# Artificial intelligence in the diagnosis and management planning of bicuspid aortic valvular disease: a case series

**Authors:** Tommaso Viva, Alessandro Masini, Michele Gallazzi, Vito Domenico Bruno, Antonio Miceli, Mattia Glauber, Daniele Andreini, Edoardo Conte

PMC · DOI: 10.1093/ehjcr/ytaf449 · European Heart Journal. Case Reports · 2025-09-18

## TL;DR

This paper explores how artificial intelligence improves the diagnosis and treatment planning for bicuspid aortic valve disease using echocardiography.

## Contribution

The paper demonstrates AI's role in enhancing diagnostic accuracy and surgical planning for bicuspid aortic valve disease through echocardiography.

## Key findings

- AI tools helped assess valvular disease by estimating transvalvular gradients and velocity-time integrals.
- AI reconstructed 3D valve anatomy and calculated left ventricular volumes and ejection fraction.
- AI integration improved diagnostic efficiency and patient-specific treatment planning.

## Abstract

Bicuspid aortic valve (BAV) is the most common congenital heart anomaly, often leading to significant aortic stenosis (AS) or aortic regurgitation (AR), which may require surgical intervention. Echocardiography is typically used for the diagnosis of BAV, and the integration of artificial intelligence (AI) can enhance diagnostic accuracy and guide surgical decisions.

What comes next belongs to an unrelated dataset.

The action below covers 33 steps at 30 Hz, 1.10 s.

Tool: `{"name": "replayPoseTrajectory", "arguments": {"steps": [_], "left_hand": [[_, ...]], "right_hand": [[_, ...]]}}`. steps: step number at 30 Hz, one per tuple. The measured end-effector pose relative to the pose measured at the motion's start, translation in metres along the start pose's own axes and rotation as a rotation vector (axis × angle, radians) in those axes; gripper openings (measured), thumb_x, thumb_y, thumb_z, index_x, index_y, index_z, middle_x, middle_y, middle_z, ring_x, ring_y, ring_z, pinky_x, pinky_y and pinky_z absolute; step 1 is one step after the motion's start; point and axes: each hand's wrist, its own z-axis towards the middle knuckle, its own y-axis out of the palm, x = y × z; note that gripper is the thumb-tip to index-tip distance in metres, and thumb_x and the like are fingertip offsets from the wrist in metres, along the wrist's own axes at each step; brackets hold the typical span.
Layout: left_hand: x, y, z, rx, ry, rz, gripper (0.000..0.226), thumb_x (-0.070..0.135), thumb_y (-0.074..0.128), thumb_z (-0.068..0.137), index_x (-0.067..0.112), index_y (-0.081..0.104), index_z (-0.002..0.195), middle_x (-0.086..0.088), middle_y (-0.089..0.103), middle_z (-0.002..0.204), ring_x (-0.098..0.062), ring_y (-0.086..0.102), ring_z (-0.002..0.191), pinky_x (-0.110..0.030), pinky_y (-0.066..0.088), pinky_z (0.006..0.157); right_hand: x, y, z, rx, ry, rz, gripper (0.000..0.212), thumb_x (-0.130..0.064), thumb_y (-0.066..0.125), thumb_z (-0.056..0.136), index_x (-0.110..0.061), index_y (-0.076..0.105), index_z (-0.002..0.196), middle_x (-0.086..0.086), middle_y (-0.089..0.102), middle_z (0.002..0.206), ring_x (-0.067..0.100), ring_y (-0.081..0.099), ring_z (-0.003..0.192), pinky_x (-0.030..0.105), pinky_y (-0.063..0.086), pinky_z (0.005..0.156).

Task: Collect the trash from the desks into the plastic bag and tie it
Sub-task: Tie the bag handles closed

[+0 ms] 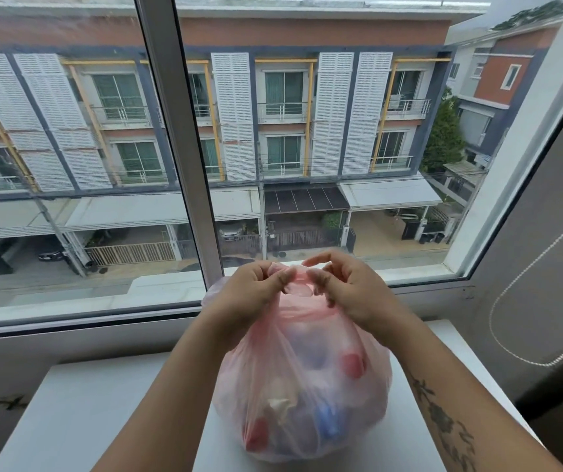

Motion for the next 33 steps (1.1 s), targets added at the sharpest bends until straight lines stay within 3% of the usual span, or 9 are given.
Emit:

We present two patients with BAV: a 17-year-old male football player with isolated AR due to prolapse undergoing aortic valve repair and a 68-year-old male with combined AS and AR, candidate for aortic valve replacement. Artificial intelligence-based tools assisted in characterizing the valvular disease and assessing its haemodynamic impact by estimating and averaging transvalvular gradients and velocity-time integrals, reconstructing three-dimensional valve anatomy, and automatically calculating left ventricular volumes, ejection fraction, and global longitudinal strain. This comprehensive assessment improved prognostic evaluation and helped tailor the treatment plan.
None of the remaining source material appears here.